Updates to the SRA tool include various new features, such as improved navigation throughout the assessment sections, export options for reports, and enhanced user interface scaling. 

Under HIPAA, covered entities and their business associates are required to perform a risk assessment to assess compliance with HIPAA’s administrative, physical, and technical safeguards. An effective analysis will reveal potential security gaps that could put protected health information at risk. 

Industry stakeholders have also reminded organizations that risk assessments and analyses are crucial to any resilient healthcare information security program.

To help organizations with limited security resources, ONC and OCR developed a downloadable SRA tool to support healthcare entities with the risk assessment process as required by HIPAA and the Centers for Medicare and Medicaid Service Electronic Health Record Incentive Program. 

In November 2019, ONC reminded organizations of the tool’s benefits. Last updated in 2018, the free resource includes an enhanced user interface, custom assessment logic, modular workflows, progress tracker, detailed reports, and ratings of threats and vulnerabilities. 

ONC previously added a business associate and asset tracking tool, a challenge for many healthcare providers. The SRA covers four key areas, such as identifying potential threats and vulnerabilities to electronic PHI that includes weak login points and potential cyberattacks. 

The tool can also be used to inform a provider organization’s development of mitigation plans and help with the review of all electronic devices that interact with ePHI, through a function that documents the risk identification and analysis process, including vulnerability scans or site walk-throughs. 

“All information entered into the SRA Tool is stored locally to the users’ computer or tablet. HHS does not receive, collect, view, store or transmit any information entered in the SRA Tool,” officials reminded entities.  

“The results of the assessment are displayed in a report which can be used to determine risks in policies, processes and systems and methods to mitigate weaknesses are provided as the user is performing the assessment,” they added. “The target audience of this tool is medium and small providers. Thus, use of this tool may not be appropriate for larger organizations.” 

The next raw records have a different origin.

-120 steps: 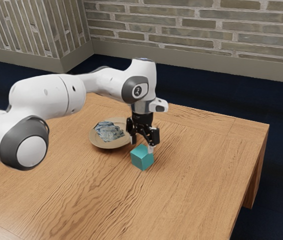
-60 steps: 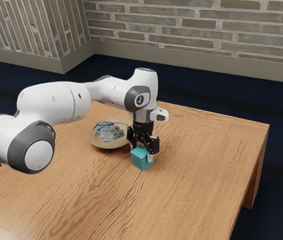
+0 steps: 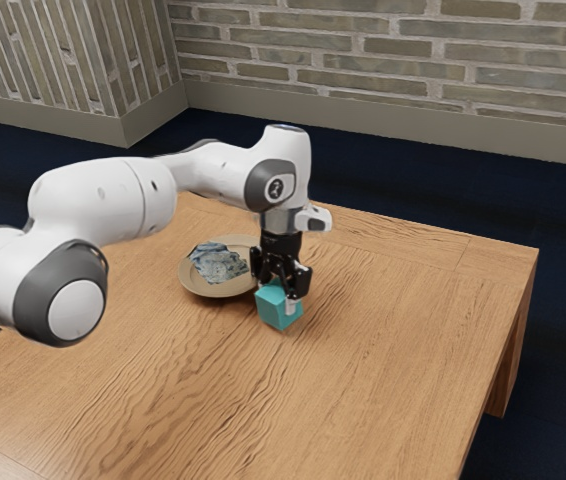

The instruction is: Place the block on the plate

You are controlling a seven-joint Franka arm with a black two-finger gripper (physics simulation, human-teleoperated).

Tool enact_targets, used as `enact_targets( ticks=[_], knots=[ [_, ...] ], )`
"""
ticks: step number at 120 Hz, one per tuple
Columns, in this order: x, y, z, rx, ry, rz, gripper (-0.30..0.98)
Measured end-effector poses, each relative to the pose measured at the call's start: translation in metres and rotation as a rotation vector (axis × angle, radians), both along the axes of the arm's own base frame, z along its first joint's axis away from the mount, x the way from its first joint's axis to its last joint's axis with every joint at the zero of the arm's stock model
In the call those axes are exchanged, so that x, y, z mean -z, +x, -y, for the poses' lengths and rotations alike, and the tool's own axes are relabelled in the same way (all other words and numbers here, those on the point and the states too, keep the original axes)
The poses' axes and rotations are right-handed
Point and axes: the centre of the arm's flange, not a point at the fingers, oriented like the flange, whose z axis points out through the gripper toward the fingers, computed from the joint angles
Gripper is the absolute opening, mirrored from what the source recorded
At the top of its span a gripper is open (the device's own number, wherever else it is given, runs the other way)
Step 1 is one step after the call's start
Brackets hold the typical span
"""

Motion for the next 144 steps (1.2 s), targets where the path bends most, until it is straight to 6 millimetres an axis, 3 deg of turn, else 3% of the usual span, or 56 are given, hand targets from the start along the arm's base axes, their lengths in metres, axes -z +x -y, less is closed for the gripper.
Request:
enact_targets(
  ticks=[21,34,50,62,77,105,144],
  knots=[
    [-0.044,0.0,-0.005,-0.006,0.008,0.034,0.39],
    [-0.082,-0.003,-0.007,-0.006,0.009,0.063,0.39],
    [-0.127,-0.008,-0.025,-0.03,0.031,0.098,0.39],
    [-0.141,-0.011,-0.045,-0.056,0.055,0.105,0.39],
    [-0.146,-0.011,-0.07,-0.089,0.08,0.101,0.39],
    [-0.134,-0.003,-0.115,-0.148,0.096,0.09,0.39],
    [-0.09,0.021,-0.138,-0.175,0.094,0.129,0.39]
  ],
)
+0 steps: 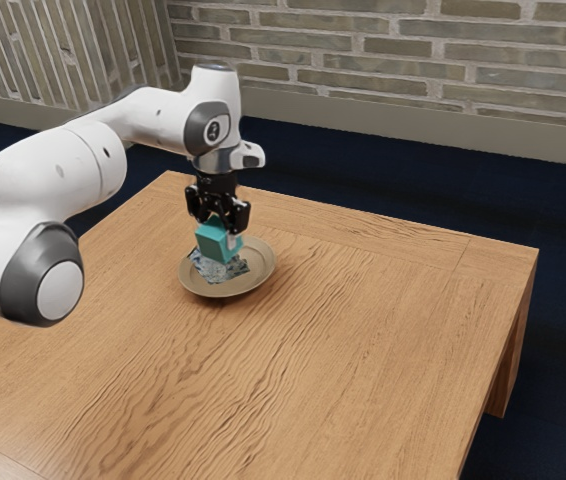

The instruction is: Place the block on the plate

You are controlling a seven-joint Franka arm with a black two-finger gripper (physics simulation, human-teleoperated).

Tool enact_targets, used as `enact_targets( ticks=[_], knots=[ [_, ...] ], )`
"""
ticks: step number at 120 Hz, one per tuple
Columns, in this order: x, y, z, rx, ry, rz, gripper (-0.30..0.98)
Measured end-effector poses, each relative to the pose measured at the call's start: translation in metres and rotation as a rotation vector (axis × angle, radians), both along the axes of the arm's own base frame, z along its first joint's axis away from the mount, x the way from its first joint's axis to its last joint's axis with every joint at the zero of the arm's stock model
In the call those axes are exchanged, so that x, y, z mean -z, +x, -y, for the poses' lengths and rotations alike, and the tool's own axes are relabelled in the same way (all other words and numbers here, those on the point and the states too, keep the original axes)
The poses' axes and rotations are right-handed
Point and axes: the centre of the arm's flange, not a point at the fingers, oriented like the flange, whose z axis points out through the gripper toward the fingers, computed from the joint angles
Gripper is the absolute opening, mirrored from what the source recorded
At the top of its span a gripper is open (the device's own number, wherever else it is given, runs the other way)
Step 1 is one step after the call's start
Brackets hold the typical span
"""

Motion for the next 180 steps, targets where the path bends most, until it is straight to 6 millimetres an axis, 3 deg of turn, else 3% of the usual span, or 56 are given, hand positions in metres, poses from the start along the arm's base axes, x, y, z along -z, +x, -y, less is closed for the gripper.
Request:
enact_targets(
  ticks=[17,46,58,92,104,145,163,180],
  knots=[
    [0.021,0.007,-0.017,-0.021,0.001,0.018,0.39],
    [0.043,0.014,-0.017,-0.021,-0.003,0.03,0.39],
    [0.046,0.015,-0.017,-0.023,-0.005,0.034,0.4],
    [0.038,0.015,-0.018,-0.024,-0.006,0.049,0.6],
    [0.01,0.013,-0.023,-0.029,0.002,0.074,0.63],
    [-0.131,-0.016,-0.024,-0.034,-0.002,0.186,0.68],
    [-0.197,-0.052,-0.008,-0.029,-0.043,0.2,0.68],
    [-0.231,-0.091,0.023,-0.009,-0.085,0.176,0.68]
  ],
)
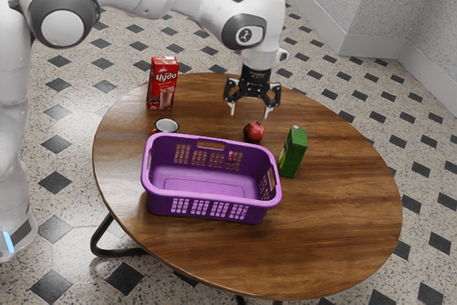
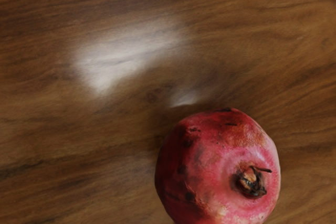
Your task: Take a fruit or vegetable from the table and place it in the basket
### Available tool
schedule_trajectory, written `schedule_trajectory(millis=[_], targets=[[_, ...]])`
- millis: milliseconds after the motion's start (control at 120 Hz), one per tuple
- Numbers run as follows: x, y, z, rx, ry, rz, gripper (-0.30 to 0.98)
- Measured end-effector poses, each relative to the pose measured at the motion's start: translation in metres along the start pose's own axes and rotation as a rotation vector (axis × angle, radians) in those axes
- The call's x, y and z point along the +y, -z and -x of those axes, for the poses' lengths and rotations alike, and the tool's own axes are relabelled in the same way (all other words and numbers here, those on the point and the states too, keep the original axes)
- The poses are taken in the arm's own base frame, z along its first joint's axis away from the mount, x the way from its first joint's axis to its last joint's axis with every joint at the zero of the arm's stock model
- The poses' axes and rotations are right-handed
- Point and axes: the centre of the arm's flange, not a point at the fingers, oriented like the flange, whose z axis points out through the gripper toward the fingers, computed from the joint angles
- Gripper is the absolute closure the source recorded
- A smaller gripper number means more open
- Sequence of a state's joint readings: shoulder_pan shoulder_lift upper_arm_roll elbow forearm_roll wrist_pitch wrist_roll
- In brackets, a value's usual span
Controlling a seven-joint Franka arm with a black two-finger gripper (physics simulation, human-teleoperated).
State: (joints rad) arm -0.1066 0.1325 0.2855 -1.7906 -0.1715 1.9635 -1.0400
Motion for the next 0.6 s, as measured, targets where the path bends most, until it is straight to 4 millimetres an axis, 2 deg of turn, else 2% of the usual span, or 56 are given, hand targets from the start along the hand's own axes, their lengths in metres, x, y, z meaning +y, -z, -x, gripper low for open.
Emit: schedule_trajectory(millis=[150,250,317,600], targets=[[-0.002,-0.003,-0.018,0.01,0.002,0.009,0.01],[0.013,-0.009,-0.014,0.018,-0.027,0.016,0.01],[0.019,-0.02,-0.013,0.01,-0.035,0.012,0.01],[0.026,-0.052,-0.016,-0.029,-0.035,0.008,0.01]])
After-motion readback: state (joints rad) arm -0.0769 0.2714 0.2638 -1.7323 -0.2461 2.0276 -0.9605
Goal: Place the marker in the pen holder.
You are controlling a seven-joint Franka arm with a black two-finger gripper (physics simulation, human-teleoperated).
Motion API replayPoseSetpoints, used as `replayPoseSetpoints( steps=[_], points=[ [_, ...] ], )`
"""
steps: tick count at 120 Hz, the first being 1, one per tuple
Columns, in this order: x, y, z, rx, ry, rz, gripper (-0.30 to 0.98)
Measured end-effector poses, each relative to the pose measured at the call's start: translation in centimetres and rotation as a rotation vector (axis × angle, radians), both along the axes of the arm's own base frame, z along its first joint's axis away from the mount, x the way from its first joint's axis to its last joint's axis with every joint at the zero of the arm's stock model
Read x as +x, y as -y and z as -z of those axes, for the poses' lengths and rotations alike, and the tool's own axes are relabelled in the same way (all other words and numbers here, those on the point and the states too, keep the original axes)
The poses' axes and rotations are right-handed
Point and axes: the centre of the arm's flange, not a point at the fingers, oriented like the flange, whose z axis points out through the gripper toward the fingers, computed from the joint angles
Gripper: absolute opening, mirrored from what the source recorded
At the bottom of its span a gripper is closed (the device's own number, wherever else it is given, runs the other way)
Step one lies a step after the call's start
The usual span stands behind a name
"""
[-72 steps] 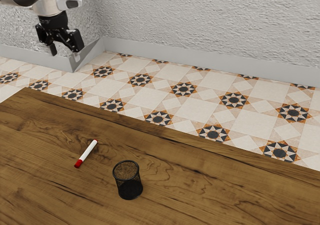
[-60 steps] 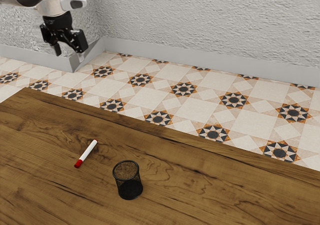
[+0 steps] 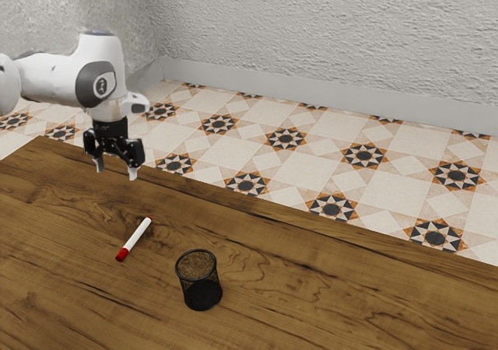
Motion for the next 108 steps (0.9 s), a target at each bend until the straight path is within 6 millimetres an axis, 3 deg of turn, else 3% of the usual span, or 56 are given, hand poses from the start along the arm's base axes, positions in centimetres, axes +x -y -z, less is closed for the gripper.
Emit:
replayPoseSetpoints(
  steps=[7, 14, 38, 46, 59, 76, 108],
  points=[
    [-0.5, -0.4, 3.7, -0.009, -0.003, -0.009, 0.69],
    [-1.0, -0.9, 5.9, -0.012, 0.014, -0.02, 0.69],
    [-0.6, -1.5, 8.4, -0.005, 0.107, -0.037, 0.69],
    [-1.0, -0.7, 9.3, -0.012, 0.112, -0.048, 0.69],
    [-2.9, 1.0, 12.6, -0.029, 0.084, -0.082, 0.69],
    [-3.5, 1.9, 13.8, -0.026, 0.1, -0.12, 0.69],
    [-3.1, 1.6, 15.6, -0.004, 0.134, -0.141, 0.69]
  ],
)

The release comes on the heels of insights from OCR that spotlighted best practice IT asset inventory steps, which can help healthcare entities improve risk analyses as required by HIPAA. Officials reminded organizations that risk analyses are HIPAA-required – but also fundamental to “identifying and implementing safeguards that comply with and carry out the Security Rule standards and implementation specifications. 

As seen in multiple OCR settlements over potential HIPAA violations, a lack of a risk assessment can prove costly. 

For example, the Texas Health and Human Services Commission paid a civil monetary penalty of $1.3 million in 2019, while Touchstone Medical Imaging settled with OCR for $3 million -- both for failing to conduct a risk analysis, among other potential HIPAA violations.  

The updated SRA tool page also includes other valuable resources for healthcare entities performing risk analyses. Given a Netwrix report revealed the majority of healthcare providers are overconfident in their ability to control data sharing and data storage security mechanisms, security leaders should consider reviewing these tools.